Carbohydrate – Protein aromatic ring interactions beyond CH/π interactions: A Protein Data Bank survey and quantum chemical calculations

• Published in: International journal of biological macromolecules Vol. 157; pp. 1 - 9
• Main Authors: Stanković, Ivana M., Blagojević Filipović, Jelena P., Zarić, Snežana D.
• Format: Journal Article
• Language: English
• Published: Netherlands Elsevier B.V 15.08.2020
• Subjects: Amino Acids, Aromatic - chemistry; Amino Acids, Aromatic - metabolism; Aromatic amino acids; Carbohydrate Metabolism; Carbohydrates; Carbohydrates - chemistry; CH/π interactions; Databases, Protein; Monosaccharides - chemistry; Monosaccharides - metabolism; Proteins - chemistry; Proteins - metabolism; Quantum Theory; Stacking interactions; Carbohydrates; RSL; Stacking interactions; CCSD(T); VMD; CH/π interactions; MP2; PDB; NMR; CBS; MD; Aromatic amino acids; BSSE
• ISSN: 0141-8130; 1879-0003
• DOI: 10.1016/j.ijbiomac.2020.03.251

The geometries of the contacts between monosaccharides and aromatic rings of amino acids found in X-ray crystallography structures, in the Protein Data Bank (PDB), were analyzed, while the energies of the interactions were calculated using quantum chemical method. We found 1913 sugar/aromatic ring contacts, 1054 of them (55%) with CH/π interactions and 859 of them (45%) without CH/π interactions. We showed that only the carbohydrate/aromatic contacts with CH/π interactions are preferentially parallel and enable sliding in the plane parallel to aromatic ring. The calculated interaction energies in systems with CH/π interactions are in the range from −1.7 kcal/mol to −6.8 kcal/mol, while in the systems without CH/π interactions are in the range −0.2 to −3.2 kcal/mol. Hence, the binding that does not include CH/π interactions, can also be important for aromatic amino acid and carbohydrate binding processes, since some of these interactions can be as strong as the CH/π interactions. At the same time, these interactions can be weak enough to enable releasing of small carbohydrate fragments after the enzymatic reaction.
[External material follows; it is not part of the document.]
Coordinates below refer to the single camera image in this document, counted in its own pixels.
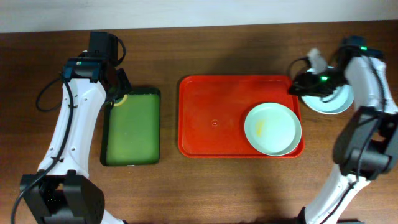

The analysis of the protein-substrate patterns showed that every second or third carbohydrate unit in long substrates stacks with protein aromatic amino acids. •The carbohydrate/aromatic contacts with and without CH/π interactions are found in the PDB structures with similar frequency.•The contacts with CH/π are preferentially parallel and sliding in the ring plane, in contrast with those without CH/π.•Proteins arrange more or less evenly their aromatic rings onto every second unit of carbohydrate oligomers.•The calculated energies for the contacts without CH/π are significant (up to -3.2 kcal/mol) and should not be neglected.